GPT3 is quite impressive with its few shot capabilities. But you hit a limit due to prompt length limit. You end up in a zone which is better than any off-the-shelf model but not what you were hoping. You wonder if you could just fine tune the model.
Recently OpenAI release API to fine tune model with your dataset. It trains the model on the language modeling task using the “prompt” and expected “completion” pairs. You can use it for any use case with text.
Training limits
You can fine tune curie, ada and babbage models. You cannot train the most powerful davinci.
OpenAI gives free 10 runs per month.
Before starting the experiments, I asked for increase in run limit. OpenAI responded saying they can increase the limit if I exhaust it.
The dataset size limit is ~100MB.
Shorter prompt
As I prepared data for the experiment, I realise I did not have to use the original long prompt I was using for the few shot prompt. You can remove the few samples in the prompt and keep only the text on which you need to predict.
This leads to faster completion and less API cost.
My data contained around 20k rows - 6MB in size.
Training
Before you start the training, you have to run a command to check the data. It gives you some suggestions. It suggests to autocorrect the data as needed which is an interesting user experience.
openai tools fine_tunes.prepare_data -f train.jsonl
It tells you estimate of queue time and train time from the dataset.

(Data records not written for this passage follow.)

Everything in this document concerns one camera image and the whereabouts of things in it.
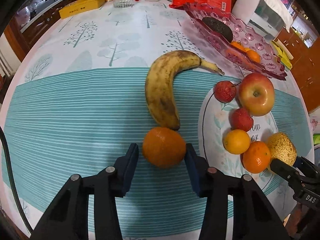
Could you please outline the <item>small yellow-orange citrus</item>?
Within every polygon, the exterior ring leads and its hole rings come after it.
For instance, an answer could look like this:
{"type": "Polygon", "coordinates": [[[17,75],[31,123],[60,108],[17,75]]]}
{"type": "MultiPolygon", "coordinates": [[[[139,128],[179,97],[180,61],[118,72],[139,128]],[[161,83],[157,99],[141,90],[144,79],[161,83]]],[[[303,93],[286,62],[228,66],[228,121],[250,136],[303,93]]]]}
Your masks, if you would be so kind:
{"type": "Polygon", "coordinates": [[[249,135],[241,129],[228,132],[222,142],[224,148],[231,154],[242,154],[248,150],[251,144],[249,135]]]}

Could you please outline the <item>small tangerine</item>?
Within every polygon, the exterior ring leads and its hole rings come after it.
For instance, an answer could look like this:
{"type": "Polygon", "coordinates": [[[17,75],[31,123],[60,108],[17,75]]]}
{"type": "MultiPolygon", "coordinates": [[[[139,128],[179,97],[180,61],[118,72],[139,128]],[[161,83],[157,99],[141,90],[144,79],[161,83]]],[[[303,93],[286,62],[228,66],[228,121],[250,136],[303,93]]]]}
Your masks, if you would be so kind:
{"type": "Polygon", "coordinates": [[[260,63],[260,55],[256,51],[250,49],[246,51],[246,54],[252,61],[260,63]]]}
{"type": "Polygon", "coordinates": [[[171,168],[178,165],[186,153],[186,142],[179,133],[166,127],[148,131],[142,144],[142,154],[152,165],[171,168]]]}

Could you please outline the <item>medium tangerine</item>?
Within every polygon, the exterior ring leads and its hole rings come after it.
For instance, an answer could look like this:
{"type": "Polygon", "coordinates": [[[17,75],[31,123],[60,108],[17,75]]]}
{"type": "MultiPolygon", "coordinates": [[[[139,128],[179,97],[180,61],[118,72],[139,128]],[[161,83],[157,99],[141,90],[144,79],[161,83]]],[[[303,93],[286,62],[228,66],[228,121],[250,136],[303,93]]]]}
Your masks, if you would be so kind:
{"type": "Polygon", "coordinates": [[[271,161],[268,146],[262,141],[254,141],[242,155],[244,168],[253,174],[263,172],[271,161]]]}

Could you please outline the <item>spotted yellow banana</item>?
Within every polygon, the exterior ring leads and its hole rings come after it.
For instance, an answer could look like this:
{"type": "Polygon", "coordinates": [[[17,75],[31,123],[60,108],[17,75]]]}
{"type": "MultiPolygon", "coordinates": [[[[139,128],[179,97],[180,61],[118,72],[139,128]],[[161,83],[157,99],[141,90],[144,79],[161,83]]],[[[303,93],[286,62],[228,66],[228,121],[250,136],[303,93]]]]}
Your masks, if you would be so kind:
{"type": "Polygon", "coordinates": [[[159,126],[174,131],[180,129],[173,91],[174,78],[180,72],[197,67],[225,74],[216,64],[187,50],[164,53],[152,63],[145,80],[145,98],[148,110],[159,126]]]}

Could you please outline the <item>dark avocado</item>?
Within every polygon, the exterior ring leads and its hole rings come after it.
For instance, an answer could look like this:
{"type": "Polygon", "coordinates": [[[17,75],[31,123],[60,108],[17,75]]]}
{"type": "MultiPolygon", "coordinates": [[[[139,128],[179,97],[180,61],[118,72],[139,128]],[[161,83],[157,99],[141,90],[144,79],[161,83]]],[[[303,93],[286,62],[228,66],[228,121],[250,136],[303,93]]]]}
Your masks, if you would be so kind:
{"type": "Polygon", "coordinates": [[[233,41],[233,33],[229,26],[213,17],[204,17],[202,22],[212,31],[221,34],[229,43],[233,41]]]}

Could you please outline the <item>teal striped table runner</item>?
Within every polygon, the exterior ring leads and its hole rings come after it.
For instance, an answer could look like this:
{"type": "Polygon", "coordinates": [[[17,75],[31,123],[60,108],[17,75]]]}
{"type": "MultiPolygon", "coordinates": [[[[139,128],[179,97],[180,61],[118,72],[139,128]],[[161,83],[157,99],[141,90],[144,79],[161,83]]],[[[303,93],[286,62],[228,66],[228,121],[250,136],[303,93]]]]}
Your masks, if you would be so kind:
{"type": "MultiPolygon", "coordinates": [[[[156,126],[145,101],[146,68],[63,73],[18,85],[4,133],[18,195],[32,226],[77,173],[95,175],[141,145],[156,126]]],[[[176,76],[180,135],[199,151],[202,103],[223,77],[188,70],[176,76]]],[[[206,200],[193,192],[184,163],[162,170],[139,158],[131,188],[116,200],[125,239],[197,239],[206,200]]]]}

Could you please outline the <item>orange tangerine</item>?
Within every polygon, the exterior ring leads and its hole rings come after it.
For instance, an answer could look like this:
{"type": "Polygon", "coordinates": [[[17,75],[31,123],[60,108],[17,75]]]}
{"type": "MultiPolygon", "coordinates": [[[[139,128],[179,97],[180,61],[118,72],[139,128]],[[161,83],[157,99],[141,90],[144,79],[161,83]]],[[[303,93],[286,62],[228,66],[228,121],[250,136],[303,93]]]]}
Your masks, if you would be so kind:
{"type": "Polygon", "coordinates": [[[246,49],[244,48],[244,46],[243,46],[241,43],[239,43],[239,42],[232,41],[232,42],[230,43],[230,45],[234,46],[235,48],[238,48],[238,49],[241,50],[241,51],[246,52],[246,49]]]}

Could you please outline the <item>yellow speckled pear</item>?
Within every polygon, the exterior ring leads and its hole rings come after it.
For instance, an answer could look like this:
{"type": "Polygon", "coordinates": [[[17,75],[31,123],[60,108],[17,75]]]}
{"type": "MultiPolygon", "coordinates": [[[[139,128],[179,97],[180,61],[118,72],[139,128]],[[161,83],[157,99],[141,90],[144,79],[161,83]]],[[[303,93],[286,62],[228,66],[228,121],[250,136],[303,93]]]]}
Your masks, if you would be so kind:
{"type": "Polygon", "coordinates": [[[279,159],[290,166],[295,163],[297,150],[285,133],[274,133],[268,137],[266,144],[270,150],[271,161],[273,159],[279,159]]]}

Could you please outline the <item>yellow flat box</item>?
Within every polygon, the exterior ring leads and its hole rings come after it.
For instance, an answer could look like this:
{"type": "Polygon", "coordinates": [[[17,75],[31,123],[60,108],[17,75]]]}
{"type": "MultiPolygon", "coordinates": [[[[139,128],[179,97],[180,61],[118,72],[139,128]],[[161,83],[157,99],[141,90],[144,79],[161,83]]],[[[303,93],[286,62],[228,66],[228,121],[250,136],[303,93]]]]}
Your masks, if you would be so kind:
{"type": "Polygon", "coordinates": [[[82,12],[98,9],[105,3],[105,0],[77,0],[69,3],[59,10],[60,18],[68,18],[82,12]]]}

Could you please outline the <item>small tangerine in bowl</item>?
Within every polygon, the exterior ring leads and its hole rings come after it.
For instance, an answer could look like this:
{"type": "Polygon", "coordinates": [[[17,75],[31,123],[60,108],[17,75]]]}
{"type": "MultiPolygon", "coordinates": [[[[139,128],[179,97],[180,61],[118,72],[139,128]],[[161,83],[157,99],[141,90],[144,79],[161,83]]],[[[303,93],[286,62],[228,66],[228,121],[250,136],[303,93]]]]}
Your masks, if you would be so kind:
{"type": "Polygon", "coordinates": [[[246,51],[246,54],[252,61],[260,63],[260,55],[256,51],[250,49],[246,51]]]}

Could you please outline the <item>white countertop appliance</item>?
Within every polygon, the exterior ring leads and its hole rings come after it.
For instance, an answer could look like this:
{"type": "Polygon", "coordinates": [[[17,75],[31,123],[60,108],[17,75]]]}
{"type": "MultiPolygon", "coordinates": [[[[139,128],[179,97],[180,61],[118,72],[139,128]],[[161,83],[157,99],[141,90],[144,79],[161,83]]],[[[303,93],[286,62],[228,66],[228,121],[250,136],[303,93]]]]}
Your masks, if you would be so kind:
{"type": "Polygon", "coordinates": [[[267,40],[277,37],[285,28],[283,20],[264,0],[236,0],[232,15],[267,40]]]}

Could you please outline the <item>white tree-print tablecloth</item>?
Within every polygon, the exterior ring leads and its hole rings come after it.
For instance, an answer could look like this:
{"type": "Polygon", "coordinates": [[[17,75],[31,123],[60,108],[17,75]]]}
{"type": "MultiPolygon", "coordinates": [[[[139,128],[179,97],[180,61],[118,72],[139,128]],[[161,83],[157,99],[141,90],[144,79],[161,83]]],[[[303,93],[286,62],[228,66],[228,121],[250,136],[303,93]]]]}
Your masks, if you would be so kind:
{"type": "MultiPolygon", "coordinates": [[[[223,80],[237,82],[242,75],[249,74],[220,57],[185,11],[168,5],[166,0],[140,1],[132,7],[116,9],[112,3],[106,3],[99,9],[59,20],[18,68],[1,107],[3,131],[16,87],[49,76],[103,68],[146,68],[148,71],[157,57],[176,49],[194,51],[216,63],[226,74],[223,80]]],[[[284,132],[296,146],[298,155],[314,161],[310,121],[293,76],[287,72],[285,81],[271,81],[276,89],[275,105],[268,118],[258,118],[251,138],[260,139],[267,131],[284,132]]]]}

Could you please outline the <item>brown wooden cabinet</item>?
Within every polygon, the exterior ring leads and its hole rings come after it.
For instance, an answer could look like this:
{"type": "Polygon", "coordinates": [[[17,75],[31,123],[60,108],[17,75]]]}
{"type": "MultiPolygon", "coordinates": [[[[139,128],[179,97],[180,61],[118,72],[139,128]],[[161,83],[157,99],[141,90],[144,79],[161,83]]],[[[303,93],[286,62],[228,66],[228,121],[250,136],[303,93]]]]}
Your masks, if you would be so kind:
{"type": "Polygon", "coordinates": [[[319,108],[319,38],[310,48],[292,29],[283,28],[277,38],[293,56],[291,73],[311,113],[319,108]]]}

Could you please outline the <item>red strawberry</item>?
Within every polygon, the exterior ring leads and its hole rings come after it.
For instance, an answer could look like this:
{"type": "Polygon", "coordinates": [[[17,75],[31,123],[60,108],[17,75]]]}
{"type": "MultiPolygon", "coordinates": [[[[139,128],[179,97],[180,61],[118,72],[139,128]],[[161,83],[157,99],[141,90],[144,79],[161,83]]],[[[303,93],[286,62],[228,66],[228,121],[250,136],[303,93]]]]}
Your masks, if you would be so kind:
{"type": "Polygon", "coordinates": [[[214,86],[214,96],[220,102],[229,103],[236,96],[236,85],[231,81],[220,81],[214,86]]]}
{"type": "Polygon", "coordinates": [[[230,124],[232,129],[248,132],[252,128],[254,120],[245,108],[239,108],[231,114],[230,124]]]}

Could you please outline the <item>red yellow apple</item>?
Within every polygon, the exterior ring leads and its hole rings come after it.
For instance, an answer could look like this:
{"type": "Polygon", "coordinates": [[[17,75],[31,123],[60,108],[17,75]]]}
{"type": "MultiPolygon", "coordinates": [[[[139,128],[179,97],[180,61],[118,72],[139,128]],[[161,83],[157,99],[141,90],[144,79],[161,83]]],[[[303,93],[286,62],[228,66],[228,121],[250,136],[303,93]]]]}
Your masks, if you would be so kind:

Strangely, when I ran the fine-tune command it started training on the spot and training was also faster than the estimate.
openai api fine_tunes.create -t train.jsonl -v eval.jsonl --batch_size 2 -m curie --n_epochs 4
If we pass eval file, it evaluates periodically on the eval file. Later we can export the loss metric logs.
openai api fine_tunes.results -i ft-iC3SV > results.csv
It also allows to train classifiers and get classification evaluation metrics. For classification, make sure the class name is single word. This helps us get the word probability which becomes the probability of prediction.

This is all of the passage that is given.